Chagas (2006) compreende, portanto, que atualmente não é possível analisar as relações sociais sem considerar as inter-relações entre campos distintos da vida social, sendo o direito um deles. Santos (2003, p.49) contribui com as discussões de Chagas (idem), ao considerar que:

Nas sociedades atuais a pluralidade de ordens jurídicas em presença é maior e são muito mais densas as articulações entre elas. Paradoxalmente, se por um lado esta maior densidade de relação torna mais provável a ocorrência de conflitos e tensões entre as diferentes ordens jurídicas, por outro se faz que estejam mais abertas e permeáveis às influências mútuas. As fronteiras entre as diferentes ordens jurídicas tornam-se porosas e a identidade de cada uma destas perde a sua ‘pureza’ e a sua ‘autonomia’, passando a ser determinada apenas pela constelação jurídica que faz parte. Vivemos, pois, num mundo de hibridação jurídica, uma condição a que não escapa o próprio direito nacional estatal (SANTOS, 2003, 49).

Portanto, Chagas considera fundamental o conceito de interlegalidade, pela possibilidade que ele oferece de percebermos a inter-relação entre campos jurídicos distintos. Dessa maneira, ela marca o trilho sobre o qual seguirá seu pensamento para compreender uma situação cara ao debate acadêmico, jurídico e político no Brasil: a relação entre a ordem jurídica quilombola e a do Estado. O trabalho dela agrega elementos novos ao campo etnográfico e às construções teóricas com base no pluralismo jurídico. Chagas então esclarece o conceito de interlegalidade:

A multiplicidade dos ‘estratos’ jurídicos e das combinações entre os que caracterizam o mundo da vida. Consoante as situações e os contextos, os cidadãos e os grupos sociais organizam as suas experiências segundo o direito estatal oficial, o direito consuetudinário, o direito comunitário, local, ou direito global, e, na maioria dos casos, segundo complexas combinações entre estas diferentes ordens jurídicas(CHAGAS, 2006, p. 23).

Nessa perspectiva, o desafio da pesquisa de Chagas é pensar a sociedade brasileira como multicultural e conformada por pluralismos jurídicos, assim como na perspectiva de outros autores, como Rios (2004), Shiraishi Neto (2004) Leite (2007, 2003), Arruti (2006), Chagas (2006), Almeida (2006).

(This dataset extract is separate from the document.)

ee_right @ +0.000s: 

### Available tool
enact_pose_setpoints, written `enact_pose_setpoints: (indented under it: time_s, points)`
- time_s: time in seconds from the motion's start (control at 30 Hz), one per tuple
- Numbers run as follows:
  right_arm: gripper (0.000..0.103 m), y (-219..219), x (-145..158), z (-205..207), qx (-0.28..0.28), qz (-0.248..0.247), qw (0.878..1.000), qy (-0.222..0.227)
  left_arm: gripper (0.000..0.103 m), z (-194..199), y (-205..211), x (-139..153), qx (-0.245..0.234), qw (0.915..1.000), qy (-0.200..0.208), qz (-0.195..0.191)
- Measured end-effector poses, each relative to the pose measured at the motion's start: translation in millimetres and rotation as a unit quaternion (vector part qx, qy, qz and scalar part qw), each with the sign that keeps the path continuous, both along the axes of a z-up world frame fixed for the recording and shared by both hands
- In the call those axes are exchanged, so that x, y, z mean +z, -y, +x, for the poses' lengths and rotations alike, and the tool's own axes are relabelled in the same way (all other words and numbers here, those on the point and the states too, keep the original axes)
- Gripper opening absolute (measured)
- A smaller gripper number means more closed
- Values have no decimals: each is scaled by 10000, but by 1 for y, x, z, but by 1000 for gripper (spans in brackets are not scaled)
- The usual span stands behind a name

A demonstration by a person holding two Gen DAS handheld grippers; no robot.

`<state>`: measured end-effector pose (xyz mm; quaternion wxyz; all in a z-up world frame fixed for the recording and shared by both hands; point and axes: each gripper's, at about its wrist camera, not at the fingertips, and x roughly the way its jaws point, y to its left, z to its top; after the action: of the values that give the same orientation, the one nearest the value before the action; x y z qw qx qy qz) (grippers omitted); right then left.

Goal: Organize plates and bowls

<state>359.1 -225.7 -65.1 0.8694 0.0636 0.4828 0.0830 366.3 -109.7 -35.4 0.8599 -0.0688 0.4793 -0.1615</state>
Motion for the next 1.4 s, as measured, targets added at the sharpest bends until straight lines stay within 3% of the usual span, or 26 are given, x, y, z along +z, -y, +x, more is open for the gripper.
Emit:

Para fins deste trabalho de tese, entende-se o conceito de sociedade multicultural na esteira de Hall (2003, p. 52), quando afirma ser este “termo qualificativo, por descrever características sociais e problemas de governabilidade apresentados por qualquer sociedade na qual diferentes comunidades culturais convivem e tentam construir uma vida em comum, ao mesmo tempo em que retêm algo de sua identidade original”.

Santos (2003, p. 33) reafirma o posicionamento de Hall (2003), ao realçar que “as várias versões do (...) multiculturalismo baseiam-se no reconhecimento da diferença e do direito à diferença e da coexistência ou construção de uma vida em comum além das diferenças de vários tipos”. Essa natureza de entendimento alimenta os debates sobre as diferenças entre os grupos sociais e ocasiona novas definições de direitos, de identidade, de justiça e cidadania no mundo atual, e leva grupos sociais diferenciados à luta pelo reconhecimento. Para Taylor (1994, p. 45-94) “a democracia introduziu a política do reconhecimento igualitário, que tem assumido várias formas ao longo dos anos, e que regressou agora sob a forma de exigências de um estatuto igual para as diversas culturas e para os sexos”. Isso porque a “defesa da diferença cultural, da identidade coletiva, da autonomia e da autodeterminação pode, assim, assumir a forma de lutas pela igualdade de acesso a direitos ou a recurso, pelo reconhecimento e exercício efetivo de direitos de cidadania ou pela exigência de justiça” (SANTOS, 2003, p. 43).